Türkiye, Avrupa Yerel Yönetimler Özerklik Şartı Sözleşmesi’nin yeniden dağıtılan kaynakların yerel makamlara tahsisinin nasıl yapılacağı konusunda yerel yönetimlere danışılması, yerel makamların uluslararası örgütler ve devletlerin yerel birimleriyle iş birliği yapması, yerel makamların kendi iç örgütlenmelerini kendilerinin belirlemesi gibi 10 maddesine çekince koymuş durumda.

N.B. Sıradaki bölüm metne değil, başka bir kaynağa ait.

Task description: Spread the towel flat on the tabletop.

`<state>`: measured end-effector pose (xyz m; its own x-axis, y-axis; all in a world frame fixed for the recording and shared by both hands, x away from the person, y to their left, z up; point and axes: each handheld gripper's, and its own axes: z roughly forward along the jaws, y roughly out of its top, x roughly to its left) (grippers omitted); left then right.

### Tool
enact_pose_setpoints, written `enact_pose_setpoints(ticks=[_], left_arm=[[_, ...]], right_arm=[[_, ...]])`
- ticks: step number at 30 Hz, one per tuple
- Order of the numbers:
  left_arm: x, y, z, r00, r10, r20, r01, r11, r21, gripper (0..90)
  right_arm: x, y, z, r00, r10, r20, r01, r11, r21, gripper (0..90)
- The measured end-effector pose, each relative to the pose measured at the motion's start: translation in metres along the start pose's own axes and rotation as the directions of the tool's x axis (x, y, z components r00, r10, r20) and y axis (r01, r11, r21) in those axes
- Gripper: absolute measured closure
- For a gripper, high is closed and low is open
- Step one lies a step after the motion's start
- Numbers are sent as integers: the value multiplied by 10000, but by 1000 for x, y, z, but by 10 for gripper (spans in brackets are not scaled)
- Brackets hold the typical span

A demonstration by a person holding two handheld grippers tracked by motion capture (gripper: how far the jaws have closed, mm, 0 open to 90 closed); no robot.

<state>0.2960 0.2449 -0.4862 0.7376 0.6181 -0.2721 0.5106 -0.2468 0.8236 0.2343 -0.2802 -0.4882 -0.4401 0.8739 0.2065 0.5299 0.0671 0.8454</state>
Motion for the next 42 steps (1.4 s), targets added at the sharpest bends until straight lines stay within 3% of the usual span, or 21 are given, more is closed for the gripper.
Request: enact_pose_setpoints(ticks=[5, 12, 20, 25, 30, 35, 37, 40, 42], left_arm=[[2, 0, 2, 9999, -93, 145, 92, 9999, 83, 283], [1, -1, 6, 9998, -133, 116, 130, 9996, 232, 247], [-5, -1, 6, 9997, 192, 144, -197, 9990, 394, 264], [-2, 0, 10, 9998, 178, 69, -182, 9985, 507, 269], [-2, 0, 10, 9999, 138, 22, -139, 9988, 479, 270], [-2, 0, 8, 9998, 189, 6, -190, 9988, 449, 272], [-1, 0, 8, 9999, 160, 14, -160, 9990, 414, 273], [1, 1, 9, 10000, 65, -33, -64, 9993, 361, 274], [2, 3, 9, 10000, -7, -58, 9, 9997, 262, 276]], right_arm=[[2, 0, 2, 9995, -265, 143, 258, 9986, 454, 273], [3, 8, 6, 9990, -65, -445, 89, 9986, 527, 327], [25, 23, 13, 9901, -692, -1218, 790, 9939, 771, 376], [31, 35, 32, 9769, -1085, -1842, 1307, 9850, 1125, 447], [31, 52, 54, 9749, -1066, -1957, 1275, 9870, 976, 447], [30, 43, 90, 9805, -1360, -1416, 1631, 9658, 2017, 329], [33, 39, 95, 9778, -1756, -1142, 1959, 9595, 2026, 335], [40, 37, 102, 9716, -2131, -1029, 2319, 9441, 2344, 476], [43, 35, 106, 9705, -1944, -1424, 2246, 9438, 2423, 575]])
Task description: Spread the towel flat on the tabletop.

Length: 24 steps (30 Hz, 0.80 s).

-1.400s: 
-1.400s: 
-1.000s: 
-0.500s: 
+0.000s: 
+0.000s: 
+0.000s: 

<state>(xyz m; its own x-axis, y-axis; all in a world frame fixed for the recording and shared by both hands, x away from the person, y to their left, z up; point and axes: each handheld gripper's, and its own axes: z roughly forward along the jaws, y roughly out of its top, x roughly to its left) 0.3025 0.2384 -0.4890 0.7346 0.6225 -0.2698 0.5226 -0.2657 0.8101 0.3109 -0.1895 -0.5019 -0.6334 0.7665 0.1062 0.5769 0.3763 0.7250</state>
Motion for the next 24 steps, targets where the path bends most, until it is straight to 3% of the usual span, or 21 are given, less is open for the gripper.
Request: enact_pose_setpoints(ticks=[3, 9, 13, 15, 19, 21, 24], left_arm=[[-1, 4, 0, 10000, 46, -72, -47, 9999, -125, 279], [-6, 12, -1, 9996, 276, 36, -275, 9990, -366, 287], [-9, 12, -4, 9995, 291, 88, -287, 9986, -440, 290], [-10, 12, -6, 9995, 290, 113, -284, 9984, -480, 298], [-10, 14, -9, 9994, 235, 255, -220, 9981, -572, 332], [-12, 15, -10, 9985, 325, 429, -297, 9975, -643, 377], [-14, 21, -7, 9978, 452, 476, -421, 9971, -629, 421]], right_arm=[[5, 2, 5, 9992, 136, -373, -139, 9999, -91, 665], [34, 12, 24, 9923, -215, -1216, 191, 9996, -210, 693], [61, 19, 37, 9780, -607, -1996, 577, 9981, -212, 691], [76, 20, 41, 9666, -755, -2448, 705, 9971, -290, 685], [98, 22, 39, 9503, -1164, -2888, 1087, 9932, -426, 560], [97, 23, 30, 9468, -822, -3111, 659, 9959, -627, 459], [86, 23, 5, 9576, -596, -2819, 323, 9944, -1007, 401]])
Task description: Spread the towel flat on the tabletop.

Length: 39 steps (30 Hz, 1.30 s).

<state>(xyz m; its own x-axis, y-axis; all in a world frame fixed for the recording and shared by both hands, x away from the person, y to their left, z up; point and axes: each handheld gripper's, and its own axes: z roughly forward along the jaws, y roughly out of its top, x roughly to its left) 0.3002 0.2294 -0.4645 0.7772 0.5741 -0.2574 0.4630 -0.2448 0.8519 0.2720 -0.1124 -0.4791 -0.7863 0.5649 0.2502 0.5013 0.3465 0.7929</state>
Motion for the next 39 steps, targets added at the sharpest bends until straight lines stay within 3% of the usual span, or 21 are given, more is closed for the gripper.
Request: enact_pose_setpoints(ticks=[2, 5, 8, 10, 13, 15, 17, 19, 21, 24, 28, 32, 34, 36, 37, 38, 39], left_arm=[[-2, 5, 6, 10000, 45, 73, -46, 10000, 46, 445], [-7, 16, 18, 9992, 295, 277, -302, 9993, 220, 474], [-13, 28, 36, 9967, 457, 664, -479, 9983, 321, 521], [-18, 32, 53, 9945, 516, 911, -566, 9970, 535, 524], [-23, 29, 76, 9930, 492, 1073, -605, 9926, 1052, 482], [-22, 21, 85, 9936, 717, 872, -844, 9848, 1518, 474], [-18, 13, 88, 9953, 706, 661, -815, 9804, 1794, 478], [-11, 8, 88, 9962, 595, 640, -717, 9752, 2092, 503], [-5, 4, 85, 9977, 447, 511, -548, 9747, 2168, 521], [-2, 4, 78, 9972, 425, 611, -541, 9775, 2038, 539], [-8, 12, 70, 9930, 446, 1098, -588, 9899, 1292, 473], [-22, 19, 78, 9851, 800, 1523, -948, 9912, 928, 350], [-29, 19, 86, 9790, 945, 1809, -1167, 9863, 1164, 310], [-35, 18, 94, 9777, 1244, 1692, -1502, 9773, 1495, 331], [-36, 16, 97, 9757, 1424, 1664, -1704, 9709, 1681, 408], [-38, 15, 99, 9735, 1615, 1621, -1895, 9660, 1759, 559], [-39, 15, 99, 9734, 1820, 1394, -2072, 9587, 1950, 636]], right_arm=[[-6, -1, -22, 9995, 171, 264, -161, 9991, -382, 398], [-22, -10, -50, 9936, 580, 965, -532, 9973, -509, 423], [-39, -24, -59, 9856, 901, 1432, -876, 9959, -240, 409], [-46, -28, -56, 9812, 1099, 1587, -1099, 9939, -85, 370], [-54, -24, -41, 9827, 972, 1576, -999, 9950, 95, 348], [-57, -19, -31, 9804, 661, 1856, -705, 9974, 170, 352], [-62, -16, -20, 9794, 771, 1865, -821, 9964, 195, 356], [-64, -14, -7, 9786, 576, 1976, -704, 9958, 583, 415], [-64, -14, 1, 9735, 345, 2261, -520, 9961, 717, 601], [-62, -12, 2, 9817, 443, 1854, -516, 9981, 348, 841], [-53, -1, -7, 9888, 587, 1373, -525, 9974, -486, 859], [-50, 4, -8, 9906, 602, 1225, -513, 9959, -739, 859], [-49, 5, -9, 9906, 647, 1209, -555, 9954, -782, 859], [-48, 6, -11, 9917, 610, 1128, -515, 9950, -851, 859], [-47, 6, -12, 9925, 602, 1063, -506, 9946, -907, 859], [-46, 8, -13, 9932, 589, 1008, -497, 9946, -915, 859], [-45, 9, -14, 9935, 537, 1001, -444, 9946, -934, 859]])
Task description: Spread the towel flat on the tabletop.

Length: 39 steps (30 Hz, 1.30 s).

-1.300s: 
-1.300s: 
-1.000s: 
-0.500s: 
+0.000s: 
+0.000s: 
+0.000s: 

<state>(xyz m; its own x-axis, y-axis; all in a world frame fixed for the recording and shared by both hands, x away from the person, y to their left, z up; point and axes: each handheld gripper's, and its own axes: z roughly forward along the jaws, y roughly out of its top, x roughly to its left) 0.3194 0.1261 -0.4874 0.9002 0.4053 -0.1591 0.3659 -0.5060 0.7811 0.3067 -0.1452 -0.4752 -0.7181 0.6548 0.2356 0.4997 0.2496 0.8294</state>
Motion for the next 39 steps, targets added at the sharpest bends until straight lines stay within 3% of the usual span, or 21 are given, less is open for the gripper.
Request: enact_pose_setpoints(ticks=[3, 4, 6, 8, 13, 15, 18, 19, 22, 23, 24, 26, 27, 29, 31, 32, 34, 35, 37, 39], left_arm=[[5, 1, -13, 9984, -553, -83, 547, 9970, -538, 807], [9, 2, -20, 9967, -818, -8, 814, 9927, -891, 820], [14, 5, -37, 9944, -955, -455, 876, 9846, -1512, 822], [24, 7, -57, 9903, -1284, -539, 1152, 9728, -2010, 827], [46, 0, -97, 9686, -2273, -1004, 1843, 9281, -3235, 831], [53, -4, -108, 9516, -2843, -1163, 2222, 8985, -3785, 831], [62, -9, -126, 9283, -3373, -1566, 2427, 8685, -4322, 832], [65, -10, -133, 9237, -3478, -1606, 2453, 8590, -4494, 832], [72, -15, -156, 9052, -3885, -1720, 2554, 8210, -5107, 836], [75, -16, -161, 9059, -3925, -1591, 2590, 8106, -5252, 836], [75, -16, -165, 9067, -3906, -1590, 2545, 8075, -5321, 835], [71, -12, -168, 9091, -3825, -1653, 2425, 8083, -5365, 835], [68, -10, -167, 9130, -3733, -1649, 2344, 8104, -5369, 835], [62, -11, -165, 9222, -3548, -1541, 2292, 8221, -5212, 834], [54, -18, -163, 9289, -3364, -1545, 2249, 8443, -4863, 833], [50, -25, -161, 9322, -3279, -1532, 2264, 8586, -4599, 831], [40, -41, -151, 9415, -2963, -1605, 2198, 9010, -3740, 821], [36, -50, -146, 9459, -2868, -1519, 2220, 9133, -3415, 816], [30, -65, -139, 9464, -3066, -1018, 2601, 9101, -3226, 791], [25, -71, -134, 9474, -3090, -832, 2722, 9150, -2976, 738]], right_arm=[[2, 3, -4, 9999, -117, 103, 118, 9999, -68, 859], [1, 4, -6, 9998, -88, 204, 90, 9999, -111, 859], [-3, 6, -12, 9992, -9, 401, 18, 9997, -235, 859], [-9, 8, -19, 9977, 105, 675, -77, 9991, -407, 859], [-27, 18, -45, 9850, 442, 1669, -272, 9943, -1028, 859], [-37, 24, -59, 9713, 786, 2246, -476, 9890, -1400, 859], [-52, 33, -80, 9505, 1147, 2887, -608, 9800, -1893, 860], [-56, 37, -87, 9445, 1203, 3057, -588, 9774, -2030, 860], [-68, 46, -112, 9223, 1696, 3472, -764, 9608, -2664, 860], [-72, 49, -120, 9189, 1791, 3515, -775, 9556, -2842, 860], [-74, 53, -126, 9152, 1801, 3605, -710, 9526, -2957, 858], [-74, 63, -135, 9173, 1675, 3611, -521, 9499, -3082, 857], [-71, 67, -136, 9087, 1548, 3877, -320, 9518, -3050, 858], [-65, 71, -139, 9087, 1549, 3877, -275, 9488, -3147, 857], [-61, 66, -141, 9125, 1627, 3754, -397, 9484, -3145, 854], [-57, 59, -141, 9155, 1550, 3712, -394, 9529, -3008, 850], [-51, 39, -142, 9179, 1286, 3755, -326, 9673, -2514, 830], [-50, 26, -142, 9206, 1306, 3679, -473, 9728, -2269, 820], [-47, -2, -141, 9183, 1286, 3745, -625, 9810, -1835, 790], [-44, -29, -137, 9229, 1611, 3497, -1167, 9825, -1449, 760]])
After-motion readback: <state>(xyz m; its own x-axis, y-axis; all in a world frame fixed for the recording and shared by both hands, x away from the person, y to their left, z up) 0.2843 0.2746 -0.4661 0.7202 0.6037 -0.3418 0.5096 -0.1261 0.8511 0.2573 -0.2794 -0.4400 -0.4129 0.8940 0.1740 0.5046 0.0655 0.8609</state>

AKP, 1 Kasım seçimleri öncesinde açıkladığı seçim beyannamesinde “Merkezi idareden mahalli idarelere yetki ve görev aktarımını, Avrupa Yerel Yönetimler Özerklik Şartında getirilen ilkeler doğrultusunda yasal bir zemine kavuşturacağız” ve “Avrupa Yerel Yönetimler Özerklik Şartının çekince konulan paragraflarını gözden geçirerek, mahalli idarelere yetki aktarımını sürdüreceğiz” ifadelerine yer vermişti.
Selvi, çözüm süreci kapsamında Doğu ve Güneydoğu’ya giden uçuşlarda “Kürtçe anons, yerleşim yerlerinin eski isimlerinin iadesi gibi adımlar atılabileceğini” de ifade etti.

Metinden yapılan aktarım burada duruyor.